- Problem to work on -
Report each line of the material below where the word "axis" can be found.

+ + +

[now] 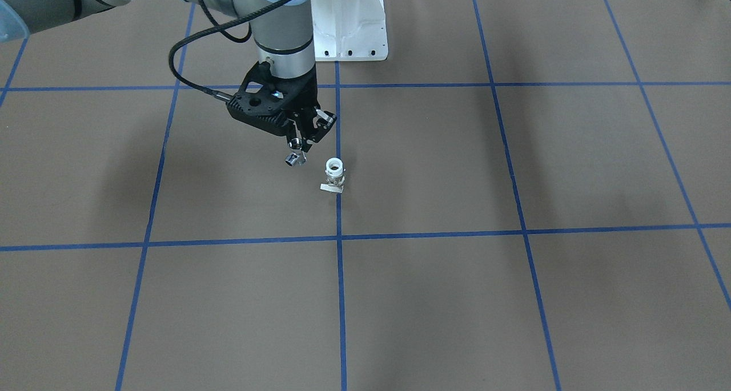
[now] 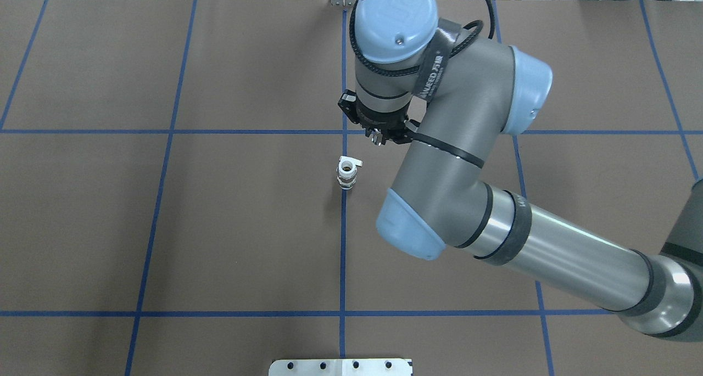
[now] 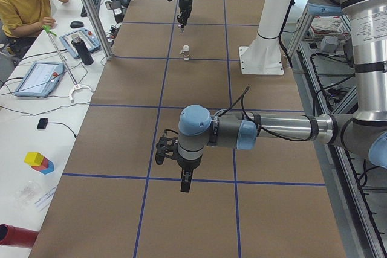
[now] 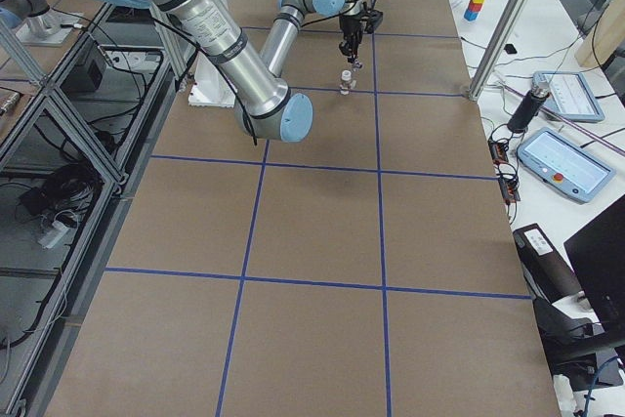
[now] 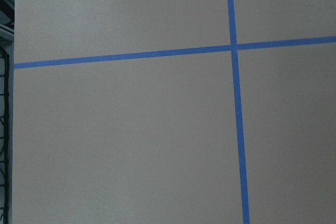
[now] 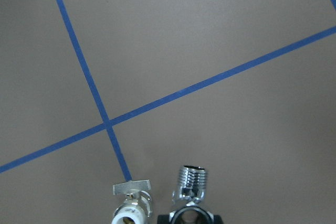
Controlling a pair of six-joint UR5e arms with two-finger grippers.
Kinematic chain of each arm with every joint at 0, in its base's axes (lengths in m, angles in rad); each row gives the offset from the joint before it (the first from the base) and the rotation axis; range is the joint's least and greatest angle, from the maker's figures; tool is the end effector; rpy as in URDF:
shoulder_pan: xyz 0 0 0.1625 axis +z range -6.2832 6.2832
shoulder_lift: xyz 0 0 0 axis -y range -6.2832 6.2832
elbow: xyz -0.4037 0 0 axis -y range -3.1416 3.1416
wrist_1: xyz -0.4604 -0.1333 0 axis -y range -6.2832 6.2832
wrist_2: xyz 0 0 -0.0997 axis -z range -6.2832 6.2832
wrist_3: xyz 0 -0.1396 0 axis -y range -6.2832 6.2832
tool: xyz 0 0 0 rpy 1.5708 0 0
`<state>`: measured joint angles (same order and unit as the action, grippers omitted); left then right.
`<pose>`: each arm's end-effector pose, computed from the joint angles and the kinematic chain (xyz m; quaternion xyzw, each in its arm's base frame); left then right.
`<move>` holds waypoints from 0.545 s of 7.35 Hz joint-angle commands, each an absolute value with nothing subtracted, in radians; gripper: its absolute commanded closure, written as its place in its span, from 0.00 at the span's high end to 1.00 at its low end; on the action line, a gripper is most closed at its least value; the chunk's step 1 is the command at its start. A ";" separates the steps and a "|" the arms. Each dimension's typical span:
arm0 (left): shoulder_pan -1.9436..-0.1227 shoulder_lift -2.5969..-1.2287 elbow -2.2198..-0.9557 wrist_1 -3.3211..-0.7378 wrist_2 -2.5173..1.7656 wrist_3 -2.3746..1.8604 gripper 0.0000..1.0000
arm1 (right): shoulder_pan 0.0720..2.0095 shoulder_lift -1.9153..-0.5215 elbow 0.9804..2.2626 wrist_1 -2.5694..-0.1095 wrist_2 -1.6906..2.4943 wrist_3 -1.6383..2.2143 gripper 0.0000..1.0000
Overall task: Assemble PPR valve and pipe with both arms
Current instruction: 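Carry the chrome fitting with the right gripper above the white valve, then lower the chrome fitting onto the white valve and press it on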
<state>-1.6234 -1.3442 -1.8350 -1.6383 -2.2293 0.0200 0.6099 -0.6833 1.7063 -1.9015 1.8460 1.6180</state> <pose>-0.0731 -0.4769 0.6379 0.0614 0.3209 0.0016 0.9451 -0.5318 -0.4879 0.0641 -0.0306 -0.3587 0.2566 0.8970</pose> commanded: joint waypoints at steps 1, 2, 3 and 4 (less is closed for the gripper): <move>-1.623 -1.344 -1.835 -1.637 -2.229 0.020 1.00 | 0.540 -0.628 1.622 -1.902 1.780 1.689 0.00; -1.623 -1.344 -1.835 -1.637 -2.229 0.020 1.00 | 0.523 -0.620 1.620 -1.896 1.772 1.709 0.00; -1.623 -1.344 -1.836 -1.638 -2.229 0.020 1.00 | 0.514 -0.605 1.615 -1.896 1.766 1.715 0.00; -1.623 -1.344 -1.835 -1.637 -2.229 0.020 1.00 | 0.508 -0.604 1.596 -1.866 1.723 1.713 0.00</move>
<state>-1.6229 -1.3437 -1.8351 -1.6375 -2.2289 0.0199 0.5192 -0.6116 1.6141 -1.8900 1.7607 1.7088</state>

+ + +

- Result of this task -
Kinematic chain of each arm with every joint at 0, in its base's axes (lengths in m, angles in rad); each row gives the offset from the joint before it (the first from the base) and the rotation axis; range is the joint's least and greatest angle, from the maker's figures; tool is the end effector; rpy as in URDF:
shoulder_pan: xyz 0 0 0.1625 axis +z range -6.2832 6.2832
shoulder_lift: xyz 0 0 0 axis -y range -6.2832 6.2832
elbow: xyz -0.4037 0 0 axis -y range -3.1416 3.1416
wrist_1: xyz -0.4604 -0.1333 0 axis -y range -6.2832 6.2832
wrist_2: xyz 0 0 -0.0997 axis -z range -6.2832 6.2832
wrist_3: xyz 0 -0.1396 0 axis -y range -6.2832 6.2832

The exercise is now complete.